Wednesday, August 5, 2009 - 2:50 PM

COS 79-5: Effect of species composition, warming and rainfall redistribution on soil CO2 efflux in oak savanna

Andrew D. Cartmill, Astrid Volder, Mark G. Tjoelker, Oana Popescu, and David D. Briske. Texas A&M University


We measured soil respiration rates to study effects of tree-grass interactions and climate change on root and soil microbial activity in southern oak savanna. Quercus stellata (post oak, deciduous) and Juniperus virginiana (juniper, evergreen) are the dominant C3 trees and Schizachyrium scoparium (little bluestem) the dominant C4 grass. Contrasting photosynthetic pathways and leaf habits of these species may strongly affect respiratory carbon efflux from soils in this system. In addition, climate warming and rainfall redistribution may differentially alter autotrophic and heterotrophic components of soil respiration. We warmed monoculture and tree-grass plots using infrared heaters (100 W m-2 from 1.5 m) and manipulated rainfall events to intensify summer drought and augment cool season rainfall compared to the long-term mean. Soil CO2 efflux was measured approximately every month from May 2005. Additionally, we used root and hyphae exclusion tubes to estimate the relative contribution of roots, microbes, and hyphae to soil respiration. Exclusion tubes were installed in June 2008 and data were collected on October 1, November 21, and January 22.

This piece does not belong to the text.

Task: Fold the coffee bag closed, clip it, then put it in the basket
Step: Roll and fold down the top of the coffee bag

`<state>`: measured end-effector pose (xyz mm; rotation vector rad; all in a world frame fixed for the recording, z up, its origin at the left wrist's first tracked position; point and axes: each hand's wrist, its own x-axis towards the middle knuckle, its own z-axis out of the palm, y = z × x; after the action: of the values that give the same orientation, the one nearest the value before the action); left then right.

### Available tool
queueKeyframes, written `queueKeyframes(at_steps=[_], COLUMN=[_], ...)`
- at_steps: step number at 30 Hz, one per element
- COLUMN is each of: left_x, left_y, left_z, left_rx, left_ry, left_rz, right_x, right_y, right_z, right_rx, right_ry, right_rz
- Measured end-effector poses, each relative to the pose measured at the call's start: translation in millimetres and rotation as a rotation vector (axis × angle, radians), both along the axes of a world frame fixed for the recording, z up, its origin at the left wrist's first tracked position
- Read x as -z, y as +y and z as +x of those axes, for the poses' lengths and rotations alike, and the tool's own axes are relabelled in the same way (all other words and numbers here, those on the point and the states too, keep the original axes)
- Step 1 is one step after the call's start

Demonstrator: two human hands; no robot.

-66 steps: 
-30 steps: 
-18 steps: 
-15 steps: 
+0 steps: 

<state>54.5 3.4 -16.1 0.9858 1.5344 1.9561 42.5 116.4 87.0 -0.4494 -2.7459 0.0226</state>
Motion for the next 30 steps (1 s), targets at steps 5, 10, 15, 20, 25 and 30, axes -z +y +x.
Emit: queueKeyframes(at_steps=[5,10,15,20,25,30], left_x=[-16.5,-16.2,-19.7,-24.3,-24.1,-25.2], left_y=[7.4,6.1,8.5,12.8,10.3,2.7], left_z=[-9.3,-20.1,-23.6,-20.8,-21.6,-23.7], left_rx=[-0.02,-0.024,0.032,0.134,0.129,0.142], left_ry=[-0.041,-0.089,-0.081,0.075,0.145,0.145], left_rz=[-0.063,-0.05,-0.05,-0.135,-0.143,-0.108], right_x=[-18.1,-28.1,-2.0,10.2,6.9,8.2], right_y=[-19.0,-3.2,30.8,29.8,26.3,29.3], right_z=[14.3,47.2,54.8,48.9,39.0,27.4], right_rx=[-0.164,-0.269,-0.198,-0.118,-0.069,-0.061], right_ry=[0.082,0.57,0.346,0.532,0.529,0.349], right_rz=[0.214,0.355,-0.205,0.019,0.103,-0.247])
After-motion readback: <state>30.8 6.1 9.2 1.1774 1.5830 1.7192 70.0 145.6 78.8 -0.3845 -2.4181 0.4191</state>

Soil respiration was generally higher in plots populated with grass and lowest in oak monocultures. The warming treatment did not affect soil CO2 efflux on any date. Soil CO2 efflux was decreased by intensified summer drought and by increased spring rainfall. A targeted campaign to measure root length density (RLD, kmroot m-3 soil) and soil respiration before and after a summer rainfall event revealed a strong link between RLD and soil respiration in dry soils that disappeared following the rainfall event. This suggests that the relative contribution of roots and microbes to soil respiration fluctuates and that the microbial contribution increases with a sudden increase in soil water content. Exclusion of roots and hyphae from soil reduced soil respiration rates. Rainfall redistribution decreased the contribution of root and hyphae to soil respiration on October 1, when plots in the redistributed treatment were drier. Juniper monoculture plots had greater contribution of roots and hyphae in January compared to the other plots, and there were no treatment or species effects in November. Across all species mixtures and treatments, the relative contribution of roots and hyphae was 33% in October and November and 20% in January. Overall, these results suggest that soil CO2 efflux in oak savanna will respond more strongly to changes in species composition and related root length density than to direct effects of altered rainfall distribution or warming.